Par Sami Mahbouli
J’ai bien peur que même une constitution convenable ne suffira pas à restaurer le prestige de l’État ; ceux qui brûlent des édifices publics et en particulier des postes de police se fichent totalement de la séparation des pouvoirs entre exécutif et législatif et de la constitutionnalité des lois. A quoi bon avoir la meilleure constitution du monde quand l’ordre public est à la merci d’une horde de délinquants. Pour se faire respecter, l’État n’a pas besoin de textes d’une grande sophistication juridique ; une simple loi précisant que les forces de l’ordre sont autorisées à user de tous les moyens pour empêcher la destruction, le pillage ou l’incendie d’un édifice public pourrait faire l’affaire ; il serait, du reste, souhaitable de passer rapidement aux travaux pratiques pour que les voyous saisissent qu’ils ne sont plus à l’abri d’un malheureux accident du travail ; les contribuables qui voient l’argent de leurs impôts partir en fumée aux quatre coins du pays risquent d’être assez insensibles aux atteintes à l’intégrité physique que l’application de cette loi ne manquera pas d’engendrer.
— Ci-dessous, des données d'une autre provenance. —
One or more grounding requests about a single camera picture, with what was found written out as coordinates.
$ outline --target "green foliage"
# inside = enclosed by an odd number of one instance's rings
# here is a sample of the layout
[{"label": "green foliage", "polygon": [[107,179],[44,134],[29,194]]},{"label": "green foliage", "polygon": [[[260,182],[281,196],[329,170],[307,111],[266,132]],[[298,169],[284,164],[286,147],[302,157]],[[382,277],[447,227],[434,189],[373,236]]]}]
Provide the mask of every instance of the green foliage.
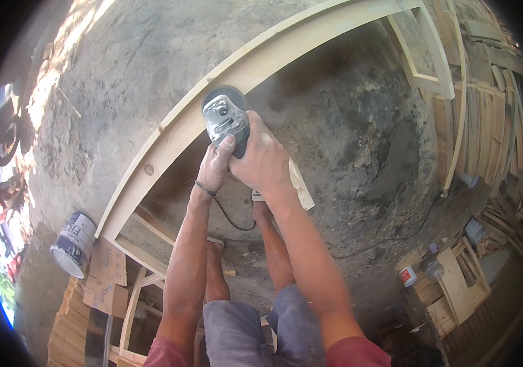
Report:
[{"label": "green foliage", "polygon": [[10,282],[8,275],[0,272],[0,299],[11,310],[15,309],[15,285]]}]

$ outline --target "person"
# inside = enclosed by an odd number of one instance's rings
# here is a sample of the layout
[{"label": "person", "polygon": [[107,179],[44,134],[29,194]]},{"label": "person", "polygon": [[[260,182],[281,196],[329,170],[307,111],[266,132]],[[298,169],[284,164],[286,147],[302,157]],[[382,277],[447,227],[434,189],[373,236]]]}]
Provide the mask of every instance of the person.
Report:
[{"label": "person", "polygon": [[[212,367],[390,366],[390,357],[365,338],[353,316],[343,277],[290,181],[288,153],[265,133],[257,113],[247,115],[251,131],[243,158],[231,155],[235,138],[229,135],[218,148],[208,147],[200,165],[171,253],[162,321],[143,366],[192,366],[201,315]],[[221,267],[223,246],[207,241],[210,204],[227,168],[265,198],[254,203],[253,216],[276,293],[267,316],[277,334],[275,353],[258,311],[231,301]]]}]

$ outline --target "hand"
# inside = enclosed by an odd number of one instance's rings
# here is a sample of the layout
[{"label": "hand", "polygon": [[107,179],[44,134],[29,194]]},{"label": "hand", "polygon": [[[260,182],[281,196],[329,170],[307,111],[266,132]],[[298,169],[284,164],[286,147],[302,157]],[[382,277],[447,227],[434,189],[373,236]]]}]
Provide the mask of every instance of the hand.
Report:
[{"label": "hand", "polygon": [[268,134],[269,130],[256,112],[247,111],[247,117],[250,125],[247,150],[241,159],[229,158],[229,169],[265,198],[293,188],[288,170],[290,156],[284,146]]},{"label": "hand", "polygon": [[222,181],[227,175],[227,161],[235,150],[235,136],[228,135],[220,143],[219,147],[210,144],[206,154],[200,163],[198,180],[207,189],[218,192]]}]

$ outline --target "paint can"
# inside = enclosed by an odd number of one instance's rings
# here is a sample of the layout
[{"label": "paint can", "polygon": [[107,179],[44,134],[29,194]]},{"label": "paint can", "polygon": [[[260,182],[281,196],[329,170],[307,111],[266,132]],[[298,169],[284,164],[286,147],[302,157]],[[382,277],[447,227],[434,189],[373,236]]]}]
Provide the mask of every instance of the paint can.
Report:
[{"label": "paint can", "polygon": [[405,267],[400,271],[400,280],[404,283],[404,287],[410,287],[417,281],[417,275],[412,267]]},{"label": "paint can", "polygon": [[62,269],[82,279],[94,247],[95,232],[94,221],[85,213],[76,211],[49,248],[49,252]]}]

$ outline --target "gray shorts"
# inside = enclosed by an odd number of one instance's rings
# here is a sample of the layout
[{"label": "gray shorts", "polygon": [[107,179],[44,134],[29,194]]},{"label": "gray shorts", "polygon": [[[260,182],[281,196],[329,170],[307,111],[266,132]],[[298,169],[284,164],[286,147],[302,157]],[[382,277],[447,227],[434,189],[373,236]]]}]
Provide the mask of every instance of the gray shorts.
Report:
[{"label": "gray shorts", "polygon": [[252,306],[212,301],[204,305],[203,315],[211,367],[325,365],[318,319],[295,284],[278,293],[266,317],[278,336],[275,354],[265,341],[259,312]]}]
Tirer sur une ambulance n’est jamais glorieux ; accabler un homme dont on connaît les souffrances endurées en tant que prisonnier politique n’est pas chose aisée. Pourtant, l’échec d’Ali Larayedh saute aux yeux et ne peut le soustraire au jugement des Tunisiens. Nul n’est disposé à oublier le fiasco sécuritaire lié à l’attaque de l’ambassade américaine ni sa complaisance à l’endroit des extrémistes religieux ; son pilotage chaotique de l’économie et ses nominations de responsables sur une base partisane marqueront son passage aux affaires du sceau de l’incompétence. Il laisse à son successeur un vaste champ de ruines, parsemé de mines anti-personnel multiples. Il faudrait que la providence s’associe avec le Tout-Puissant pour que Mehdi Jomaâ se sorte d’affaire et liquide cet exécrable héritage.
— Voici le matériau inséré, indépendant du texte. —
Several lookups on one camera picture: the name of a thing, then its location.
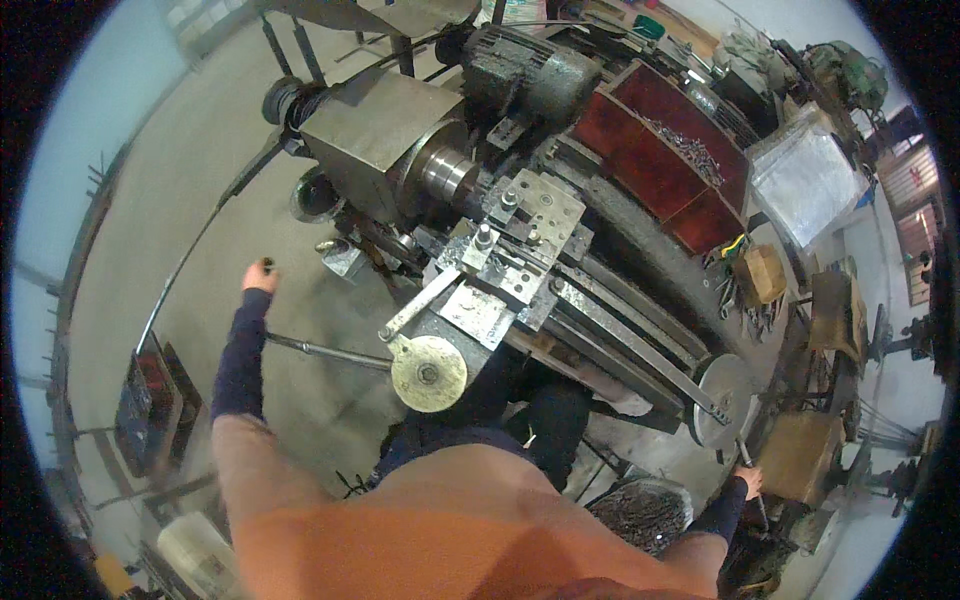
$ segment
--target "person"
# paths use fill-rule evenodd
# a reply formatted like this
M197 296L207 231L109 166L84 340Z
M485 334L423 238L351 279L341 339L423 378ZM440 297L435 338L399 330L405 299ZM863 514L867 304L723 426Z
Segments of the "person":
M480 420L458 430L408 416L414 431L431 425L429 443L404 453L395 432L384 453L395 460L378 465L374 489L338 501L283 456L264 419L260 360L278 279L262 260L247 270L211 405L232 542L254 597L716 596L757 469L736 468L660 560L560 495L529 448Z

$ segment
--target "round metal disc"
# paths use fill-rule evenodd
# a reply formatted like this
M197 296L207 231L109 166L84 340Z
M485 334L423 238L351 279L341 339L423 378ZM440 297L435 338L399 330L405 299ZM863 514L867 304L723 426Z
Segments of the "round metal disc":
M403 403L422 413L449 408L467 386L467 363L460 350L435 335L399 344L390 373Z
M700 378L700 389L730 419L721 425L699 406L694 405L690 432L697 444L712 450L731 450L747 422L750 412L750 368L735 354L722 354L710 363Z

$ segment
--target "metal shavings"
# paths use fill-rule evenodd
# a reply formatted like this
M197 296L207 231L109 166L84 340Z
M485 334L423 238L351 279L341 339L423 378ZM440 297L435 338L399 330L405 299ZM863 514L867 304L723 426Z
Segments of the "metal shavings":
M699 139L687 139L682 133L674 132L660 121L646 117L642 118L650 129L673 146L680 156L686 158L687 162L693 165L693 168L697 170L701 177L707 180L707 183L713 187L720 187L727 181L720 175L720 164L710 155L707 147Z
Sharon est mort juste après Mandela : c’est leur seul point commun. Inutile de fouiller dans leurs biographies respectives, vous n’en trouverez aucun autre. Entre celui qui restera un exemple pour des générations et un criminel de guerre, la ligne de démarcation est nette et définitive. Mandela a su pardonner à ceux qui ont spolié son peuple, Sharon n’a jamais pardonné au peuple auquel il a spolié sa terre. Si Sharon a échappé à la justice des hommes, gageons que les cris des enfants suppliciés à Sabra et Chatila le poursuivront jusqu’au fond de sa tombe. Au visage souriant de l’humaniste répond le rictus du boucher impitoyable. Israël a le droit de se choisir des héros comme Sharon mais qu’elle n’espère pas exporter son hommage en dehors de ses frontières. Tout le mal qu’on souhaite à Israël c’est, qu’un jour, un homme tel que Mandela puisse y surgir pour la sauver de la faillite morale dans laquelle elle se complaît.